文章をどのようにして書いていけばいいのか。
小説家に聞いた4日間。
生きるヒントにあふれるロング・インタビュー。
夏葉社の島田潤一郎さんが聞き手となって、津村記久子さんの幼稚園の頃から小説家となった現在までの半生をインタビューしている作品です。
タイトルから小説家という仕事とは?とか、小説家としての毎日とか、そんな感じのものを想像していたのですが、想像とは少し異なりました。
聞き手ありの津村さんのエッセイというのが正しいような気がします。
私は津村さんの作品は「この世にたやすい仕事はない」のみ既読です。こちらもタイトルが気になって手にとった記憶があります。
津村さんが長い間会社勤めで二足の草鞋を履いて小説を書かれていたのは聞いたことがあります。凄いと思っていましたが、サイクルとしてそうなっていたというのが正しい気がして、なるほどと思いました。

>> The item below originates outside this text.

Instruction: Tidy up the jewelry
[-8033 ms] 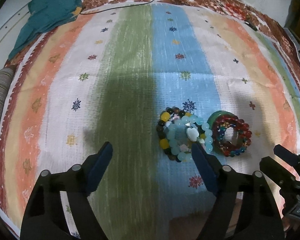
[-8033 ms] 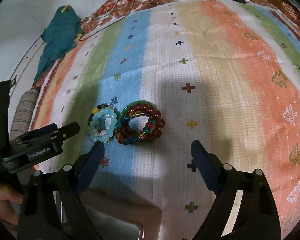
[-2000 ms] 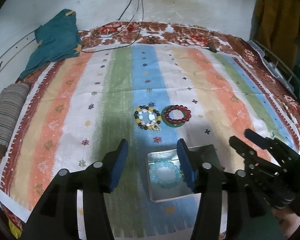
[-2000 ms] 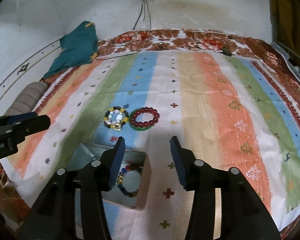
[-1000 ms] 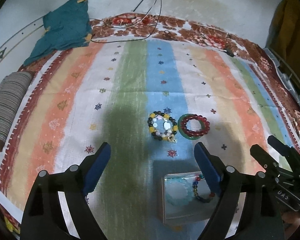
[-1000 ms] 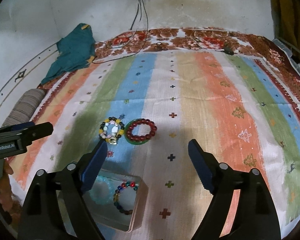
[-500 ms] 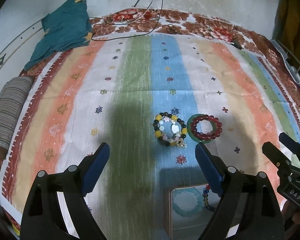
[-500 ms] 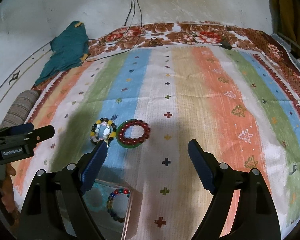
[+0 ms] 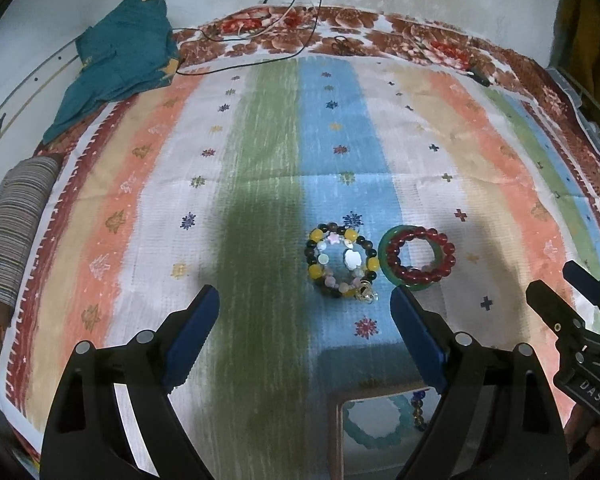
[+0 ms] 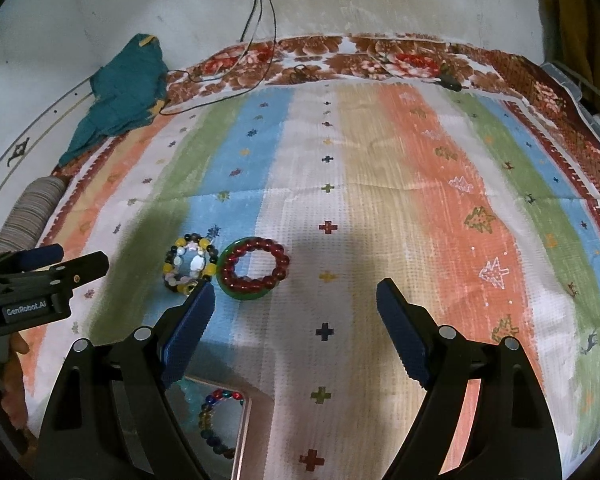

津村さんと島田さんは同世代なので盛り上がることが多かったんですけど、私は少し下の世代なので、その盛り上がりを文面から理解することが出来ず(笑)少しもったいなかったなと思います。中学生の頃から私はV6しかほとんど聞いていないから…(笑)
そしておふたりは就職氷河期世代でもあります。文章で読んでいるだけでも鳥肌が立ちます。
そんな大変な就活を乗り越えて勤めた会社だから、簡単に辞めたくはないですよね。私もそうだったんですけど、津村さんと同じくパワハラが辛くて3年で辞めました。